### Work task
Quote only the lines from the top of the listing below down to and including the line with "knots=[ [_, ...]".

### Data
>>
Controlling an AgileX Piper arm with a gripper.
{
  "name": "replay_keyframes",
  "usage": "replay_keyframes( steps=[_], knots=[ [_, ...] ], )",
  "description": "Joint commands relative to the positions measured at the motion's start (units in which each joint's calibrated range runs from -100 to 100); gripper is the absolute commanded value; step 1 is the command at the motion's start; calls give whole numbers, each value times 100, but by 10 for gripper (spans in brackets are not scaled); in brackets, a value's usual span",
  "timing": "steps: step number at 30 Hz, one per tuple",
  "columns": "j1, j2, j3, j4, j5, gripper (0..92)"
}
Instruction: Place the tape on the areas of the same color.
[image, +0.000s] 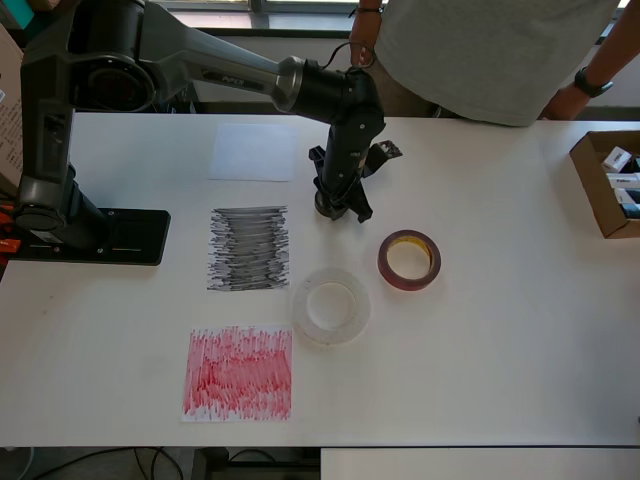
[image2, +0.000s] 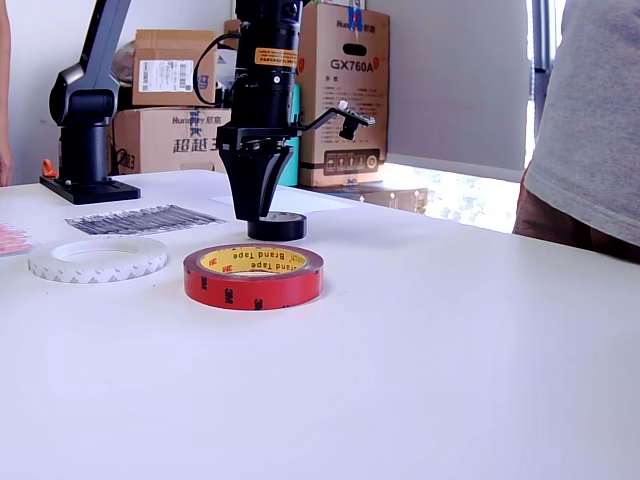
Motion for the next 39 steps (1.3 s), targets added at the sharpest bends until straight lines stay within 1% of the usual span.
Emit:
replay_keyframes(
  steps=[1, 39],
  knots=[
    [42, 3, -49, 49, 3, 294],
    [74, 13, -95, 41, 3, 294]
  ],
)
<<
### Exercise result
Controlling an AgileX Piper arm with a gripper.
{
  "name": "replay_keyframes",
  "usage": "replay_keyframes( steps=[_], knots=[ [_, ...] ], )",

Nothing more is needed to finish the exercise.